Antibiotics in Open Fractures By definition, all open fractures are contaminated; one should therefore avoid speaking of antibioprophylaxis—the antibiotic administration is better viewed as early therapeutic. The microorganisms cultivated from the wound sometimes originate from the trauma site; more frequently, they are skin contaminants, particularly Staphylococcus aureus and S. epidermidis. Gram-negative bacteria are usually hospital-acquired (too frequent preoperative examinations of the wound, in poor hygienic conditions). When the open wrist fracture has been contaminated by soil, there is a risk of gas gangrene (Clostridium perfringens); in the case of contamination by water from rivers, the likely microorganisms are either Pseudomonas aeruginosa or Aeromonas hydrophilia. An open extremity fracture can be the origin of a life-threatening necrotizing fasciitis.
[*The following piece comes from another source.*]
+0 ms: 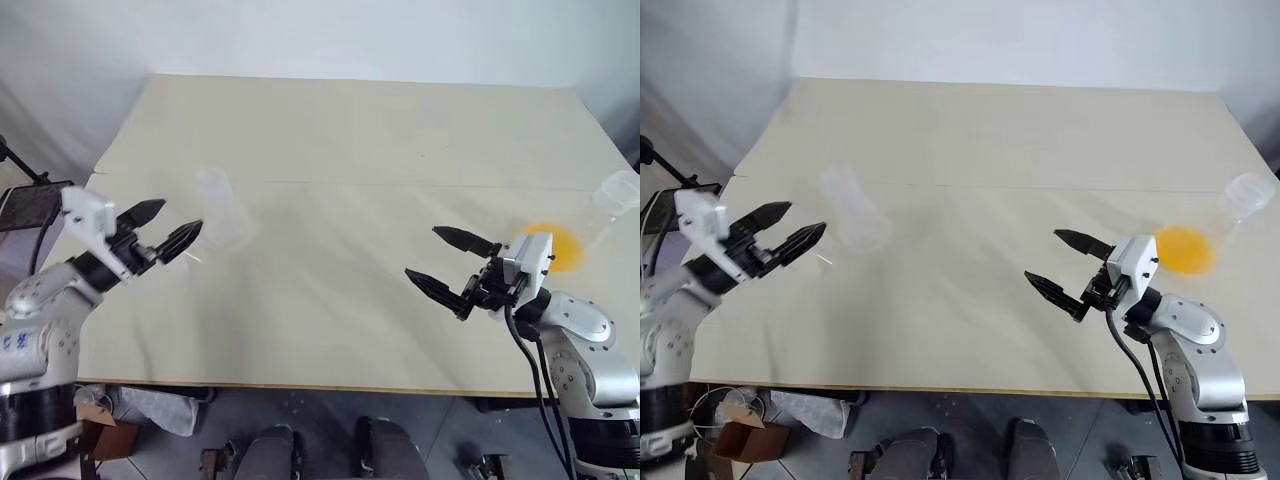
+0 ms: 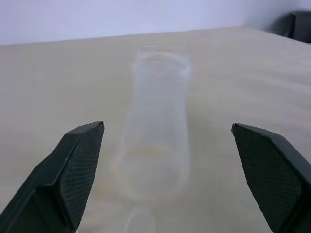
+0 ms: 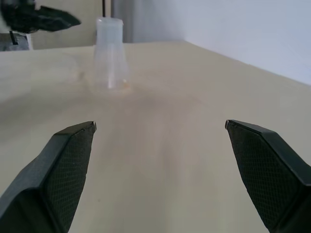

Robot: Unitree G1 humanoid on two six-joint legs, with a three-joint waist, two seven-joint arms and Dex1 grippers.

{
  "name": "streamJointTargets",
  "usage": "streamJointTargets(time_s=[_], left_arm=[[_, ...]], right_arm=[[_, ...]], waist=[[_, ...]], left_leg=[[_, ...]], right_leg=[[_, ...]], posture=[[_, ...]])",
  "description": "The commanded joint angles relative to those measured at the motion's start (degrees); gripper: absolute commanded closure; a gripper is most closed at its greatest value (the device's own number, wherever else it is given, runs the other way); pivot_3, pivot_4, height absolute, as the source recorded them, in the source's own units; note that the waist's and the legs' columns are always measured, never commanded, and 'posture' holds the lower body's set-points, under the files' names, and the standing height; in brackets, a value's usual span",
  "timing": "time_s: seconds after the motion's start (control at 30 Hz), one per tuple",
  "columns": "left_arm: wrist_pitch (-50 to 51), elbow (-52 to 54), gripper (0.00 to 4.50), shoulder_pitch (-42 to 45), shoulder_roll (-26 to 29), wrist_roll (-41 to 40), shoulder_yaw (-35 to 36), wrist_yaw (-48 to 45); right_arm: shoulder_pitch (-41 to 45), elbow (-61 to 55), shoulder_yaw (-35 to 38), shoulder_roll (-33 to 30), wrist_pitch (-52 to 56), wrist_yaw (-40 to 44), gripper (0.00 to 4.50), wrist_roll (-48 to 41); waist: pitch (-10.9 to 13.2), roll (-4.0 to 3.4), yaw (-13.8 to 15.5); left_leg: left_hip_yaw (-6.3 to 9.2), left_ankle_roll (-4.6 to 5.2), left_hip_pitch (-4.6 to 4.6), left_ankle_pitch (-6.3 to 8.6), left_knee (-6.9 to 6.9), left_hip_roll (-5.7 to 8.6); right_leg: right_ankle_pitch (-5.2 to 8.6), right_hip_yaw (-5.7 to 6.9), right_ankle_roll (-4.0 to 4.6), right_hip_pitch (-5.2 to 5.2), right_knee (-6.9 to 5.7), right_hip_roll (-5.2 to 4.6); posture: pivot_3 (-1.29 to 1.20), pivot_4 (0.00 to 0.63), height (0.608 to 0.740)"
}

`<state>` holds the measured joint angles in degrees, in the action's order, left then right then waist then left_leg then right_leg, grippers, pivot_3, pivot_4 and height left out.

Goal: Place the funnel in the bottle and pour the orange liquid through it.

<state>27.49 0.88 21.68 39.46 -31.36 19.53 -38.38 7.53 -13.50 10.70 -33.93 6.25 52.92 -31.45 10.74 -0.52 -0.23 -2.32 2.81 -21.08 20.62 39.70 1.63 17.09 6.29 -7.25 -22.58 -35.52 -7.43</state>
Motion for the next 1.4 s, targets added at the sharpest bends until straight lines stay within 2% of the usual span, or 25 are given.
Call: streamJointTargets(time_s=[0.03,0.23,0.4,0.57,0.67,0.83,1.03,1.13,1.27,1.4], left_arm=[[-0.18,-6.35,0.03,5.83,1.08,3.18,-3.21,-0.56],[-2.24,-14.78,0.03,14.17,-1.08,5.9,-7.05,-2.19],[-5.4,-19.1,0.03,17.51,-4.58,6.44,-7.55,-2.83],[-5.37,-19.82,0.03,18.16,-5.28,6.78,-8.73,-5.4],[-6.59,-21.24,0.63,19.01,-5.62,7.31,-8.48,-5.41],[-8.69,-23.38,2.16,20.11,-6.69,7.26,-8.79,-6.84],[-9.97,-21.75,2.21,22.15,-8.95,5.41,-10.25,-12.17],[-10.14,-18.64,2.21,23.62,-10.93,5.55,-13.78,-17.05],[-9.52,-18.34,2.21,26.41,-16.82,5.36,-17.96,-20.38],[-15.37,-24.64,2.21,28.52,-22.54,9.76,-23.2,-23.65]], right_arm=[[-0.9,-2.04,2.61,-1.48,-0.84,0.04,0.0,-0.2],[-3.31,-4.53,2.89,-0.72,-0.81,-1.86,0.0,-0.05],[-5.12,-5.98,2.67,0.23,-1.19,-3.36,0.0,0.05],[-6.21,-6.71,3.03,0.67,-1.62,-4.24,0.0,0.08],[-7.19,-7.33,3.09,0.95,-1.82,-4.82,0.0,0.08],[-8.84,-8.3,3.04,1.51,-2.29,-6.1,0.0,0.25],[-12.65,-10.49,4.84,1.85,-2.5,-8.43,0.0,0.61],[-16.82,-12.73,7.95,1.79,-2.43,-10.01,0.0,0.32],[-24.46,-16.73,12.69,2.74,-2.47,-11.83,0.0,0.05],[-30.58,-20.19,16.07,4.54,-2.68,-14.06,0.0,0.5]], waist=[[0.0,0.0,0.05],[0.02,0.03,0.41],[0.04,0.05,1.31],[0.04,0.06,1.52],[0.04,0.06,1.64],[0.04,0.06,1.68],[0.05,0.08,1.88],[0.05,0.08,2.04],[0.05,0.09,2.34],[0.05,0.09,2.37]], left_leg=[[-0.01,0.0,-0.01,0.0,0.0,0.0],[-0.01,0.03,-0.08,-0.02,0.21,0.0],[0.03,0.05,-0.11,-0.03,0.31,0.03],[0.01,0.05,-0.11,-0.03,0.32,0.04],[0.01,0.06,-0.11,-0.03,0.33,0.04],[0.01,0.07,-0.1,-0.04,0.34,0.07],[0.03,0.08,-0.12,-0.05,0.35,0.09],[0.05,0.11,-0.16,-0.06,0.35,0.14],[0.06,0.13,-0.16,-0.07,0.35,0.19],[-0.03,0.16,-0.13,-0.09,0.35,0.17]], right_leg=[[0.0,0.12,0.0,-0.01,0.0,0.02],[0.0,0.22,0.0,0.07,0.03,0.0],[0.0,0.21,-0.01,0.12,0.04,-0.03],[0.0,0.21,-0.01,0.12,0.03,-0.03],[0.0,0.22,-0.01,0.12,0.03,-0.03],[0.0,0.22,-0.01,0.13,0.02,-0.04],[-0.01,0.24,-0.02,0.14,0.01,-0.05],[-0.02,0.24,-0.04,0.14,0.03,-0.08],[-0.03,0.24,-0.06,0.18,0.05,-0.09],[-0.03,0.19,-0.07,0.19,0.1,-0.05]], posture=[[0.0,0.15,0.74],[0.0,0.15,0.74],[0.0,0.15,0.74],[0.0,0.15,0.74],[0.0,0.15,0.74],[0.0,0.15,0.74],[0.0,0.15,0.74],[0.0,0.15,0.74],[0.0,0.15,0.74],[0.0,0.15,0.74]])
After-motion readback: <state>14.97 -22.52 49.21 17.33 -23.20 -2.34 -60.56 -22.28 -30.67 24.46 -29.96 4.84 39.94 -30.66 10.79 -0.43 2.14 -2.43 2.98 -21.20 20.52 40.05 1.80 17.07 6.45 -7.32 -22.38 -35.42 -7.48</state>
Antibiotic administration is the first step in the treatment of an open fracture of the distal radius, although this attitude is poorly documented and carries the significant risk of selecting resistant microorganisms. The current evidence-based recommendations are: (1) early antibiotherapy against gram-positive microorganisms with additional coverage of gram-negatives in Gustilo-Anderson type III open fractures (A-level recommendation); (2) in type III fractures, minimum 72 hours antibiotherapy and no longer than 24 hours after wound closure (B-level recommendation); (3) there may be a benefit from additional local antibiotic treatment (cement beads or spacers: C-level recommendation).16 Practically, the usual recommendation is to give intravenously a first-generation cephalosporin (e.g., cefazolin), which is active against gram-positive microorganisms, and an aminoglycoside (e.g., gentamicin or tobramycin), against gram-negatives. The plasma level should be monitored, particularly in the case of renal insufficiency (acute renal failure is not infrequent in polytrauma patients). Substitutes for aminoglycosides can also be used in certain cases: they include quinolones, aztreonam, and third-generation cephalosporins. Note that quinolones have been associated with inhibition of osteoblastic cell activity. Ampicillin or penicillin are chosen in conditions favoring the development of anaerobic infections (farm injuries, ischemic conditions). In case of bone loss, it is helpful to supplement the general antibiotherapy with local antibiotherapy from cement carriers (gentabeads or custom-made spacers; minigentabeads are commercially available for small bone defects such as occur at the hand and wrist).17 The antibiotics should be started as soon as possible. The duration of antibiotic administration is controversial. Dellinger et al demonstrated that a prolonged 5-day course of antibiotic administration was not superior to a one-day course.18 We empirically recommend a duration of 3 days, to be repeated at each subsequent significant surgical procedure.
26.6.3 Wound Debridement and Exploration
The adequacy of initial surgical wound debridement is the most important single factor under the surgeon’s control. The goal is to decrease the bacterial load, to eliminate the devitalized tissue, and to prevent further contamination, thereby facilitating the action of the host’s defense systems.